On behalf of Concordia student Harris Turpin, the Center for Research-Action on Race Relations (CRARR) has filed a complaint against the Arts and Science Federation of Association (ASFA) for failing to effectively address his complaint of sexual harassment against the federation’s former president. It is claiming major moral and punitive damages against ASFA.

“We believe this to be the first same-sex campus sexual harassment case in the province,” said Fo Niemi, the CRARR executive director.

“I want to set a precedent here. Last time with the Mei Ling incident, they said ‘there’s not going to be a next time.’ I am the next time,” said Turpin.

In 2015, CRARR filed a complaint against ASFA and two of its executives on behalf of Mei Ling (a pseudonym), a biracial executive who was subjected to racial and sexual discrimination. The case was settled on the condition that the federation create a task force to address these issues.

In 2016, Turpin went on a date with former ASFA president Jonathan Roy, but nothing came out of it. Starting in 2017, Turpin claims he was physically and verbally harassed by the president on a regular basis.

“This included uncomfortable and unnecessary touching towards me and unsolicited sexual messages,” said Turpin. “I also received a number of rude nicknames from fellow members of my student association [Concordia’s Classics Students Association (CCSA)],” which according to Turpin, included “bitch-boy” and “butt-boy.” These instances happened on campus and at university events. At a CCSA event on Jan. 25, Turpin said Roy flicked his nipple and yelled at him.

In February, Turpin informed ASFA’s then-internal affairs and administration executive, among other executives, of his harassment. He was discouraged from going through the proper channels set out by ASFA’s sexual harassment policy.

Although a mediation session was held with Turpin, Roy, ASFA executives and a CCSA representative, the agreed-upon consensus was not abided by. Within that week, ASFA’s council put its sexual harassment policy under review, and mandated its task force to make it survival-centric in light of the sexual harassment allegations in the english department. However, according to Bakry Alsaieq, ASFA’s academic coordinator, the councillors didn’t know a complaint had been brought to the executives when they suspended the policy.

In April, Turpin shared his story with The Link and publicized it on a Tumblr page. “I decided to go public to gain the justice I deserve,” said Turpin. Additionally, Roy stepped down as president.

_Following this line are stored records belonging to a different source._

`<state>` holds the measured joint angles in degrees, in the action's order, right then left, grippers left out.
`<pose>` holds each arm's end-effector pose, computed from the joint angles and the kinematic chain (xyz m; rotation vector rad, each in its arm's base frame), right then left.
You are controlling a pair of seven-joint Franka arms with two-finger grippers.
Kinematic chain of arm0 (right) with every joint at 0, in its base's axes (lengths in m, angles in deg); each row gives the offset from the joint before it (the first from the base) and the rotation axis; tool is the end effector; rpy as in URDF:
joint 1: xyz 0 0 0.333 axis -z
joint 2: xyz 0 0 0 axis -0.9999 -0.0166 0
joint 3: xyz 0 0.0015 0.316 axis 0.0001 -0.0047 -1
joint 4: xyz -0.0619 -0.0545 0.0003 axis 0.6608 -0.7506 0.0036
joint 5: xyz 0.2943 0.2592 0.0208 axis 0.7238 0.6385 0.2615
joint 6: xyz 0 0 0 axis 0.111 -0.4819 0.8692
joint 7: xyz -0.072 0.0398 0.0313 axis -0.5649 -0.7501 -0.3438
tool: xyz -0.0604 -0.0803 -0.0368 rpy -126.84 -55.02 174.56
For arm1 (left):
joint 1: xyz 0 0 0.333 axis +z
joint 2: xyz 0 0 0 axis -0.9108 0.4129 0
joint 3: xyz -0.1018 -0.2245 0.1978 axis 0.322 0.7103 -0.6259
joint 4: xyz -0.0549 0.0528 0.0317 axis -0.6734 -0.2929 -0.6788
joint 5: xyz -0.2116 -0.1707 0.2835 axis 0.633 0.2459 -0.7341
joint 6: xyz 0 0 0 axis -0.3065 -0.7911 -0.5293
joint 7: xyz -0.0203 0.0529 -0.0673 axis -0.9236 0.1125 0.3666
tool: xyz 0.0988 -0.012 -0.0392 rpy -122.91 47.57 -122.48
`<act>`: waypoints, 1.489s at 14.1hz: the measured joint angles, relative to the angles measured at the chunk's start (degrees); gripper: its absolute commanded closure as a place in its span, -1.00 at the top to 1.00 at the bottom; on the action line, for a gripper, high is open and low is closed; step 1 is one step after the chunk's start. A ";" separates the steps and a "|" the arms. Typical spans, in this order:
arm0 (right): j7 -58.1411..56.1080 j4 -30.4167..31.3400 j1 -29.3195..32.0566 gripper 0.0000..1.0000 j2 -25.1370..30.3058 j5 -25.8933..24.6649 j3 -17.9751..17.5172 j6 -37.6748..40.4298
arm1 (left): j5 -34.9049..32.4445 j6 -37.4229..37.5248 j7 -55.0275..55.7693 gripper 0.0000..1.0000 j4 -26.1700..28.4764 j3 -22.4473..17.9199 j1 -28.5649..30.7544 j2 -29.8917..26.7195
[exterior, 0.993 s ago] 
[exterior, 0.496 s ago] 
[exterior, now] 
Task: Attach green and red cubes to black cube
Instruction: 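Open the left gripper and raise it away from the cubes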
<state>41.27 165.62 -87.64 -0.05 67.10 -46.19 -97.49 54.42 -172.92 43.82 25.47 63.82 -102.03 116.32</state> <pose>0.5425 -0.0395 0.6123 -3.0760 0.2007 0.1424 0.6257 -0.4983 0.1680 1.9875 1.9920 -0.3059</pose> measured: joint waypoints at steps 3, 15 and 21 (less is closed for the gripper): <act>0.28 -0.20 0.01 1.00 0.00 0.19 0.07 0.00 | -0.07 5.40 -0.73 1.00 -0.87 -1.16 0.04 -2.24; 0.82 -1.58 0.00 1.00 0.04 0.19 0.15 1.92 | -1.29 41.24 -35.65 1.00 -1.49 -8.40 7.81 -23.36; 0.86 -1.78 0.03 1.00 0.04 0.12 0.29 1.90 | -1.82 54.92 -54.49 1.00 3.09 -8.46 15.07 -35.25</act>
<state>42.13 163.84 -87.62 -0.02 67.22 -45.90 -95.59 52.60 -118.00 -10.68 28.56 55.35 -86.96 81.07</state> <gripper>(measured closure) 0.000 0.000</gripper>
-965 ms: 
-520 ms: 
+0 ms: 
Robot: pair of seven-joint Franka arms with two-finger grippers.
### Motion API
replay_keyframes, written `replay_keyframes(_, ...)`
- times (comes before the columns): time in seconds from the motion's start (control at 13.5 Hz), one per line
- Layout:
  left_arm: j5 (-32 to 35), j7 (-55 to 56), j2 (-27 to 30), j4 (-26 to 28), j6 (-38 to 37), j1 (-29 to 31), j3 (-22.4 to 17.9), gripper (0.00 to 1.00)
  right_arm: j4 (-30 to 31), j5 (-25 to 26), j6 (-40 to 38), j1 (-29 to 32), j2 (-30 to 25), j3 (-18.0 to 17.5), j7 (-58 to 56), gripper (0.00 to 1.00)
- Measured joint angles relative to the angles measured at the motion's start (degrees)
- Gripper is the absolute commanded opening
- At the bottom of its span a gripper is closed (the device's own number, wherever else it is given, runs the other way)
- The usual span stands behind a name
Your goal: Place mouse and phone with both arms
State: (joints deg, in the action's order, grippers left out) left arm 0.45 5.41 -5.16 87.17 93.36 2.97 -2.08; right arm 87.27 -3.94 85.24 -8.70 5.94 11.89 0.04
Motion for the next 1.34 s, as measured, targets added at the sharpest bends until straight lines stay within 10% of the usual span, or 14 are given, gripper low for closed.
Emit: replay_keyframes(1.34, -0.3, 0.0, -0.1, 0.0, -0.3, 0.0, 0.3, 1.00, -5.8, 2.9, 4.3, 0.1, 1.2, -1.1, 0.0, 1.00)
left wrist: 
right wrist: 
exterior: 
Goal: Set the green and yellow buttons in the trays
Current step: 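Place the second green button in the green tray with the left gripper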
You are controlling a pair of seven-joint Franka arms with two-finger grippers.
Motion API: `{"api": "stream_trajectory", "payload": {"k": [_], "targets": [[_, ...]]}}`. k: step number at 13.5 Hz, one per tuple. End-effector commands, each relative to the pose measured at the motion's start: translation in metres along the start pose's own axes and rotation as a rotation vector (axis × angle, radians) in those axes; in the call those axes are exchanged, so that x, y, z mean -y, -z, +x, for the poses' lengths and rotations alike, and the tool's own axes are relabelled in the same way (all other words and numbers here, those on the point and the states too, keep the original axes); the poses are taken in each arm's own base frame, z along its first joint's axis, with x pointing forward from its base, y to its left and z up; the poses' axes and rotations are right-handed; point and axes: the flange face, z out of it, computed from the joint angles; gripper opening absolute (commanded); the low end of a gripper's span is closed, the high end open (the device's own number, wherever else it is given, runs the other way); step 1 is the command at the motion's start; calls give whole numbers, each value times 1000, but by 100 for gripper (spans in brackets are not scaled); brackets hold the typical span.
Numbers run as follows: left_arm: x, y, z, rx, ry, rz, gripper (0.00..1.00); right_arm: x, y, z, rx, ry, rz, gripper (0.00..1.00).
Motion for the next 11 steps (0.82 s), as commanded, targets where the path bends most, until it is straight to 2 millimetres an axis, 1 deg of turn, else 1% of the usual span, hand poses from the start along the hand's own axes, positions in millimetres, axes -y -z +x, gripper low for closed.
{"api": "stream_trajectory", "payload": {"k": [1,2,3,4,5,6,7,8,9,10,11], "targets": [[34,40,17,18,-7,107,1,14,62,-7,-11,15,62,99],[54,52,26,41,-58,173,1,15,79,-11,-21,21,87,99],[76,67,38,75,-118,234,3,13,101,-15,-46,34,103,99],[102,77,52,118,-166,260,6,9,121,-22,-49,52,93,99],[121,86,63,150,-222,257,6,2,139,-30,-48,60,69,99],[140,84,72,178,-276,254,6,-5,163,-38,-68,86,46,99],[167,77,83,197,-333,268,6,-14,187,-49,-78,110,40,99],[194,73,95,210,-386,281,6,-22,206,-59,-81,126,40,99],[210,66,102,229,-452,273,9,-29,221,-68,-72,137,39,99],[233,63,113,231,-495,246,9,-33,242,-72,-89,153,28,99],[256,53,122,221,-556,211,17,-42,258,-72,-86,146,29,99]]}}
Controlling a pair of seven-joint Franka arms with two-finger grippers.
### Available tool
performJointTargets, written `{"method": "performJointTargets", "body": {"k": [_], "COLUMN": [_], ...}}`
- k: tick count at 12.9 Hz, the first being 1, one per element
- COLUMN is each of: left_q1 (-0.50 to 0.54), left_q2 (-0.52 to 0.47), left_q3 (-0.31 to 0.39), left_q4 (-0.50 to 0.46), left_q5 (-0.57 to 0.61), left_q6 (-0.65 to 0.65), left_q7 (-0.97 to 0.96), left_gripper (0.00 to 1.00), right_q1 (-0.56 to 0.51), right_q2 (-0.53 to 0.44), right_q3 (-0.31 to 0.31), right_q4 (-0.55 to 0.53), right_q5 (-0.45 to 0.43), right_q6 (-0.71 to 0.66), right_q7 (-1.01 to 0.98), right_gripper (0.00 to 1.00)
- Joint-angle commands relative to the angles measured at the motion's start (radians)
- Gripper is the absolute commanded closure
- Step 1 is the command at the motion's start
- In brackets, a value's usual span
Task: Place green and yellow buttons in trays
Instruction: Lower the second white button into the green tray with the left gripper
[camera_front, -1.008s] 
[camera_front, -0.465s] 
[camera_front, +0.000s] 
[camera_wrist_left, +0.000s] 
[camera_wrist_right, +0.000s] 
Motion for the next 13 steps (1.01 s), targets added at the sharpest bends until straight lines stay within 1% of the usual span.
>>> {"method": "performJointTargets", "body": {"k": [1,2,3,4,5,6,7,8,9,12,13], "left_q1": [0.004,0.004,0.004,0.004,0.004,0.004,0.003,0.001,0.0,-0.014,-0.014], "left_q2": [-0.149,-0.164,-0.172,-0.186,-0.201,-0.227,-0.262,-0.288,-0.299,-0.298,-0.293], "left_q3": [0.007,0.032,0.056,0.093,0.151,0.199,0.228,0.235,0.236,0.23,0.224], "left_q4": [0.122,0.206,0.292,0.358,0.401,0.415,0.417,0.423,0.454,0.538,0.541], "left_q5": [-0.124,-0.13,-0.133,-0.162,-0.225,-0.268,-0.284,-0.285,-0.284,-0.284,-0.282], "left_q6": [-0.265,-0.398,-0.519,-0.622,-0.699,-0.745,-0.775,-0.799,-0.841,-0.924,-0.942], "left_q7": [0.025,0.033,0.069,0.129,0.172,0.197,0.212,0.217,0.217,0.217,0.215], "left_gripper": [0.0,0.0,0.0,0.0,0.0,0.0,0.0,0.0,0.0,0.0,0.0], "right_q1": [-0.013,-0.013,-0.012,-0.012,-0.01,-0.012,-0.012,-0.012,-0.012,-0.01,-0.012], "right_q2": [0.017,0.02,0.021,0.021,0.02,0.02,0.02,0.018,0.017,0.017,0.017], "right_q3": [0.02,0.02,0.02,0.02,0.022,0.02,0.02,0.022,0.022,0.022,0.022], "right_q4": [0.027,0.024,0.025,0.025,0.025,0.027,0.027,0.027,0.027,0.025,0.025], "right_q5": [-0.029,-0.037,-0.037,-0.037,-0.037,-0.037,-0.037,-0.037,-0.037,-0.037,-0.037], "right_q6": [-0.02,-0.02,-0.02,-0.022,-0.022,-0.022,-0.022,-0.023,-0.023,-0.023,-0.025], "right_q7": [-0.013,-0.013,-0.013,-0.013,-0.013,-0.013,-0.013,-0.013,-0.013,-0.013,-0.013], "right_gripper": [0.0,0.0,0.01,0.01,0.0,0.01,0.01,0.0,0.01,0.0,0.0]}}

A week later, Turpin received a letter from ASFA’s lawyer demanding he take down the Tumblr page on the basis of defamation of Roy. According to ASFA’s current Advocacy and Executive Coordinator, Marguerite Rolland, the letter was commissioned by Roy.

ASFA has sinced changed its procedures regarding the commissioning of work to lawyers, said Rolland. Now both executives allowed to commission work to the federation’s lawyers must agree on the commission. “We are doing this to ensure that any action that is taken on behalf of ASFA represents the entirety of the organization,” said Rolland. Today, both the president and the general manager of ASFA must agree to send the work. At the time the letter was sent, Roy’s approval was enough to commission it. According to Rolland, there was a very short time frame for executive oversight between the time the letter was commissioned and then sent.

A statement was later released by ASFA apologizing for sending the cease and desist letter.

“It was a general apology issued to the public that shows a general lack of empathy not to be mentioned by name. […] I made a huge case of this and they didn’t even take the time to apologize to me,” said Turpin.

“It’s not about the president anymore, it’s about ASFA,” said Turpin. This is the second time in the last three years a complaint has been filed against the federation to the Quebec Commission of Human Rights and Youth Rights.

“What should’ve been done was to inform the individual of all the processes that were available outside of ASFA —referring him to the Sexual Assault Resource Centre, the Centre for Gender Advocacy [for example],” said Rolland.

“It certainly took a toll on my health,” said Turpin. “Last time I visited [Niemi], I was not looking so good, eating poorly, awful diet, horrible sleep schedule. Because of this incident, not only my grades suffered but my person suffered.”